Best practices for MLOps

Are you aware that many Machine Learning projects get delayed due to inefficient collaboration between data scientists and the operations or production team? Most enterprise-level software development work requires a high degree of collaboration between different teams, and machine learning projects are no exception. The commercial use of AI and ML is new relative to […]
Jun 28th 2021
read

Share this post

Best practices for mlops
Jun 28th 2021
read

Share this post

Best practices for mlops

Best practices for MLOps

Dhiraj Kumar

Dhiraj Kumar is a Data Scientist & Machine Learning Evangelist.

Are you aware that many Machine Learning projects get delayed due to inefficient collaboration between data scientists and the operations or production team?

Most enterprise-level software development work requires a high degree of collaboration between different teams, and machine learning projects are no exception.
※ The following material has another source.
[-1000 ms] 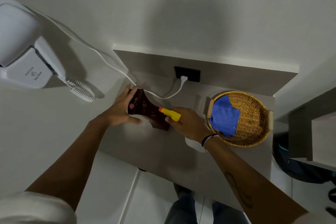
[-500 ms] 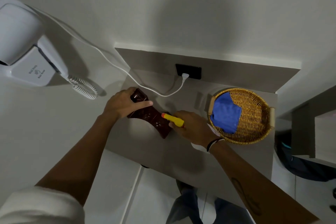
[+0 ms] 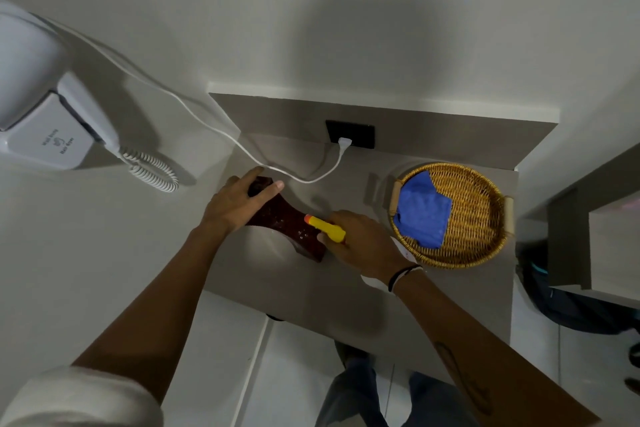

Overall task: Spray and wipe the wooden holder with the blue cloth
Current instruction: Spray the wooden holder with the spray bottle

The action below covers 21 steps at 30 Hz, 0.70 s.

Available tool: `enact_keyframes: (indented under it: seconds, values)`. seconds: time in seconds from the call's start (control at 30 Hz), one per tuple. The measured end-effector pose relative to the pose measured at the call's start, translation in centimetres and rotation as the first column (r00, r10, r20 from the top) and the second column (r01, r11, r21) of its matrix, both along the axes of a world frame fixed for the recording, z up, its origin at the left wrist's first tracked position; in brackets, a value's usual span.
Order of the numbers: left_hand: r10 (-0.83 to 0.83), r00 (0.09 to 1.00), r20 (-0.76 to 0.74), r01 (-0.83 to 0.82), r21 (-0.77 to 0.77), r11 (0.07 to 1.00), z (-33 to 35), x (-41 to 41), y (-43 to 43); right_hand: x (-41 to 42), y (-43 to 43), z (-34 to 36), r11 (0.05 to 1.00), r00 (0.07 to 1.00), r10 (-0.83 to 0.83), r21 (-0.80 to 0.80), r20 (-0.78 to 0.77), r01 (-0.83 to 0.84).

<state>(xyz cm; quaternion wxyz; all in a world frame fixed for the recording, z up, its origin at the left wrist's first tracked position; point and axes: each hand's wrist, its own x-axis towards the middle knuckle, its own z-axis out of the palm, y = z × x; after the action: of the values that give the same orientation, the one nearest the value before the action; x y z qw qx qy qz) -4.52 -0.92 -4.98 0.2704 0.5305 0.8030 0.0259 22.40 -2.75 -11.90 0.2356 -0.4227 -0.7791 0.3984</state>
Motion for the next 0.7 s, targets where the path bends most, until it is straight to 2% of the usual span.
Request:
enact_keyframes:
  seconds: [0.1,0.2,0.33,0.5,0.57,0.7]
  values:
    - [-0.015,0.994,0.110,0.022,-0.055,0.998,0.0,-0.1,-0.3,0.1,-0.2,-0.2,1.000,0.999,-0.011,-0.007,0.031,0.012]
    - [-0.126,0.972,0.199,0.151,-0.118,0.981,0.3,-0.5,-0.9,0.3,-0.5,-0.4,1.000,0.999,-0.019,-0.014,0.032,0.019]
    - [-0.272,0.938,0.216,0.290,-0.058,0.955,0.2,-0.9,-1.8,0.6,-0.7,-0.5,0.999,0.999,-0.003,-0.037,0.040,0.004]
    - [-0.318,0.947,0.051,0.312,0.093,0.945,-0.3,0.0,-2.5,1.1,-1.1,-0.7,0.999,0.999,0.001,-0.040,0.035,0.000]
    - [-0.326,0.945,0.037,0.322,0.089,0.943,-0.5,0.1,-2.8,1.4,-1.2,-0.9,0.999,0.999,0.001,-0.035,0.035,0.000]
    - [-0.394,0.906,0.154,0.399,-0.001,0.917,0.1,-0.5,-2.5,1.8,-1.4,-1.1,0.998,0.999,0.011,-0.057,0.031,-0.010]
The commercial use of AI and ML is new relative to traditional software development. However, we require a systematic and collaborative approach in the machine learning operations realm.
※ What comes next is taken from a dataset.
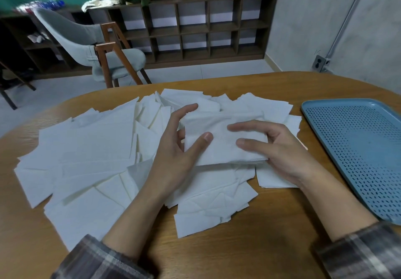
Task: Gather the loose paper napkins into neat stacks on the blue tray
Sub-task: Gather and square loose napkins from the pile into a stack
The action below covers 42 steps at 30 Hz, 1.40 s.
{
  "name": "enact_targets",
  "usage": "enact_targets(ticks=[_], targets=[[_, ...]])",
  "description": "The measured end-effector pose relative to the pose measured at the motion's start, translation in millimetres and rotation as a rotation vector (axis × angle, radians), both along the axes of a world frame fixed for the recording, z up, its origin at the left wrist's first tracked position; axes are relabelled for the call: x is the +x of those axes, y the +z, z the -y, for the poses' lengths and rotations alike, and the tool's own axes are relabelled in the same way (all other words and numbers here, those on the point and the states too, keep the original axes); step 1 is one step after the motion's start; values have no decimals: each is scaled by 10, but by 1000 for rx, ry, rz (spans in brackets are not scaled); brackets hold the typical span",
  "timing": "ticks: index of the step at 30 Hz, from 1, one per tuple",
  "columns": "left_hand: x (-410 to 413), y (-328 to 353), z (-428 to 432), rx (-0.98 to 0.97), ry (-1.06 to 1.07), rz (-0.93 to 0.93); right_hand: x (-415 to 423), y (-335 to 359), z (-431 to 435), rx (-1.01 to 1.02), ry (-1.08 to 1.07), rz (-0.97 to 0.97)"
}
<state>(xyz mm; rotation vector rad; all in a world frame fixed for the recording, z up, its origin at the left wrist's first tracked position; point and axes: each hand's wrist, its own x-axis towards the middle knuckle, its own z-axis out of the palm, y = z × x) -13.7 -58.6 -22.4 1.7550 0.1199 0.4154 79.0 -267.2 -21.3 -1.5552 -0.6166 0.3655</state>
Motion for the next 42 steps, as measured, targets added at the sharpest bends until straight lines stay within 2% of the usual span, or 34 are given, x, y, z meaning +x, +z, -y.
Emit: enact_targets(ticks=[2, 6, 9, 19, 25, 27, 30, 32, 35, 39, 42], targets=[[7, -40, -11, 113, -3, -33, 11, -22, -12, -54, -121, 127], [39, -160, -118, 565, -29, -144, 85, -101, 7, -87, -299, 226], [59, -222, -147, 710, -59, -154, 136, -164, 11, -187, -343, 262], [87, -266, -159, 779, -55, -117, 159, -198, 23, -191, -388, 224], [113, -291, -137, 868, -22, 49, 172, -203, 17, -202, -363, 235], [108, -274, -144, 836, 33, 125, 159, -206, 17, -199, -358, 238], [66, -202, -140, 623, 37, 209, 122, -157, 4, -159, -340, 237], [50, -152, -113, 505, 17, 258, 68, -87, -12, -117, -269, 220], [31, -112, -58, 446, 30, 310, -27, -44, -47, -116, -110, 166], [17, -84, -28, 381, 29, 297, -35, -109, -95, -132, -144, 132], [33, -63, -88, 348, 41, 184, 13, -85, -60, -72, -221, 121]])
In this article, we will discuss a collaborative system called MLOps and its best practices in detail. MLOps aims at automating data flow processes and produces better data insights.

We’ll start by understanding what MLOps is in more detail.

What is MLOps?

MLOps stands for machine learning operations. In the simplest form, it is coordination between data scientists and the corresponding operations team.

word image 26

MLOps is an engineering discipline that works to solidify machine learning systems development and operations. The objective is to streamline the continuous development, testing, deployment, and monitoring of high-performing machine learning models in production.

Many organizations have started integrating machine learning models into their products, leading to changes in the existing practices and principles of software development lifecycle and DevOps. Therefore, a new engineering operations discipline has emerged, called Machine Learning Operations.

In the next section, we will discuss the typical components of a machine learning operations system.

Components of MLOps Systems

Before discussing MLOps best practices, it is advantageous first to discuss various components of the MLOps system. After that, we will discuss the MLOps best practices.

word image 27

Inspired by this paper.

Feature store

Feature storage is a crucial characteristic of MLOps systems. Features are generated through feature engineering, which is the process of creating features from data. High-quality features mean better machine learning models.

Generating new features takes a significant amount of effort and time. Once the new features are generated, they are stored in a feature store. This will eventually save a tremendous amount of time and effort in the long run as it will improve the reusability of features.

Data versioning

Data versioning helps in automating machine learning model development. Also, data versioning is required to develop reproducible results. Though you can create it from scratch, there are many data versioning tools available in the market.

Machine learning metadata store

Metadata is a standard way to provide machine learning model descriptions. Machine learning metadata is information about what the model is supposed to do, its input and output data.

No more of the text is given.